Kumar S Dinesh, Shin Song Yub
Department of Biomedical Science, Graduate School, Chosun University, Gwangju, 61452, Republic of Korea.
Department of Biomedical Science, Graduate School, Chosun University, Gwangju, 61452, Republic of Korea; Department of Cellular & Molecular Medicine, School of Medicine, Chosun University, Gwangju, 61452, Republic of Korea.
Eur J Med Chem. 2020 Oct 15;204:112580. doi: 10.1016/j.ejmech.2020.112580. Epub 2020 Jul 16.

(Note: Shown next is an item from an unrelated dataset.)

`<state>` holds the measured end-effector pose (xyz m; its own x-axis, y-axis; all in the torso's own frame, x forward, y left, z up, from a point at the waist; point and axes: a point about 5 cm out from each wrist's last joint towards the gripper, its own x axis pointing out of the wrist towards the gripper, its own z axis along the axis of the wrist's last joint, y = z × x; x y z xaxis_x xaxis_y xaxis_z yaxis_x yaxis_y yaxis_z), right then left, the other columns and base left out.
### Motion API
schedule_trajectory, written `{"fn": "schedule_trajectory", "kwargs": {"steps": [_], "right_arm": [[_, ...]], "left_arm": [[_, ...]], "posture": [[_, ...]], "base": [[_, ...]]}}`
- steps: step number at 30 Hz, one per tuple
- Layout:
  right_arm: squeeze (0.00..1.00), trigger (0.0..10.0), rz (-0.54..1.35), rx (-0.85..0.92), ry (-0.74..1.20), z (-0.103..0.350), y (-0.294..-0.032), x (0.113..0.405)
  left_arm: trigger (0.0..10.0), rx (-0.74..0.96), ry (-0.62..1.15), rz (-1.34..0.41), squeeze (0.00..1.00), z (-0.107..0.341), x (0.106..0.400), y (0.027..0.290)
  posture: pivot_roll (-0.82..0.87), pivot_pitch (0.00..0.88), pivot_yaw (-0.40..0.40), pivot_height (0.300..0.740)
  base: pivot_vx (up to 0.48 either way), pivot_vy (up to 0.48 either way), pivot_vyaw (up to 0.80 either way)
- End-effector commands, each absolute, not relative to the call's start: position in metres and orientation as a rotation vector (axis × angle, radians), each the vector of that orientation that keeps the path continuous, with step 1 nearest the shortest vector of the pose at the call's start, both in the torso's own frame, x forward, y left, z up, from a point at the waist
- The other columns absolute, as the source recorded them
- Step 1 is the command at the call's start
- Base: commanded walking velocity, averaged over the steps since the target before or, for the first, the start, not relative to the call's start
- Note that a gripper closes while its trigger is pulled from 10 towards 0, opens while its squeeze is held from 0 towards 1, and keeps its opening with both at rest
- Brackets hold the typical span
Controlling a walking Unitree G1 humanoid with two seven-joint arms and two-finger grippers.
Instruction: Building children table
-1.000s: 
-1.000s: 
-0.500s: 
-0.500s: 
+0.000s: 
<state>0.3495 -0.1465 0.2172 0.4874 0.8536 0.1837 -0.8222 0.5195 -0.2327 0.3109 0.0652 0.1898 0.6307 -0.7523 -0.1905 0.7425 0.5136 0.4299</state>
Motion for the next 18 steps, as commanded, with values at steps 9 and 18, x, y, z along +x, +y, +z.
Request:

Antimicrobial peptides (AMPs) have gained increasing attention to combat antibiotic-resistant pathogens. dCATH (duck cathelicidin) is a 20-residue avian cathelicidin with potent bactericidal activity. However, its therapeutic application is limited due to high mammalian cell cytotoxicity. To develop therapeutically useful AMPs with enhanced antimicrobial and cell-selective property, we designed a series of 12-meric (dodeca) short amphiphilic peptides based on dCATH. Among these, Trp and Lys-rich dCATH 12-4 and dCATH 12-5 exhibited higher selectivity towards bacterial cells than erythrocytes and macrophages. Additionally, these AMPs significantly reduced NO and TNF-α secretion in LPS-stimulated macrophage cells, suggesting their anti-inflammatory properties. Various fluorophore-based studies and confocal microscopic observations demonstrated that dCATH 12-4 and dCATH 12-5 could penetrate the bacterial cell membrane and accumulate in the cytoplasm, without disrupting membrane integrity. Results from the microscopic examination and gel-retardation DNA binding assay suggested that both the designed AMPs could bind with bacterial DNA, subsequently leading to cell death via arrest of DNA synthesis. Fluorescence spectroscopy and flow cytometry analysis revealed that the designed AMPs induced strong binding to LPS oligomers which resulted in dissociation of LPS aggregates, thereby preventing LPS from binding to the carrier protein lipopolysaccharide-binding protein (LBP) or alternatively to CD14 receptors of macrophage cells. Additionally, both dCATH 12-4 and dCATH 12-5 demonstrated synergistic actions with various conventional antibiotics against antibiotic resistant pathogens, thus indicating their ability as promising adjuncts to combination therapy. In summary, these findings contribute to the design of short AMPs with bactericidal and immunomodulatory properties for combating bacterial infection and sepsis.
抗菌肽(AMPs)在对抗抗生素耐药病原体方面越来越受到关注。dCATH(鸭cathelicidin)是一种由20个氨基酸残基组成的禽类cathelicidin,具有强大的杀菌活性。然而,由于其对哺乳动物细胞的高细胞毒性,其治疗应用受到限制。为了开发具有增强抗菌和细胞选择性的治疗性有用的AMPs,我们基于dCATH设计了一系列12肽(十二肽)短两亲性肽。其中,富含色氨酸和赖氨酸的dCATH 12-4和dCATH 12-5对细菌细胞的选择性高于红细胞和巨噬细胞。此外,这些AMPs显著降低了脂多糖刺激的巨噬细胞中一氧化氮和肿瘤坏死因子-α的分泌,表明它们具有抗炎特性。各种基于荧光团的研究和共聚焦显微镜观察表明,dCATH 12-4和dCATH 12-5可以穿透细菌细胞膜并积聚在细胞质中,而不会破坏膜的完整性。显微镜检查和凝胶阻滞DNA结合试验的结果表明,这两种设计的AMPs都可以与细菌DNA结合,随后通过阻止DNA合成导致细胞死亡。荧光光谱和流式细胞术分析表明,设计的AMPs与脂多糖寡聚物有强烈结合,导致脂多糖聚集体解离,从而防止脂多糖与载体蛋白脂多糖结合蛋白(LBP)或巨噬细胞的CD14受体结合。此外,dCATH 12-4和dCATH 12-5都与各种传统抗生素对耐药病原体表现出协同作用,因此表明它们作为联合治疗的有前途的辅助药物的能力。总之,这些发现有助于设计具有杀菌和免疫调节特性的短AMPs,以对抗细菌感染和败血症。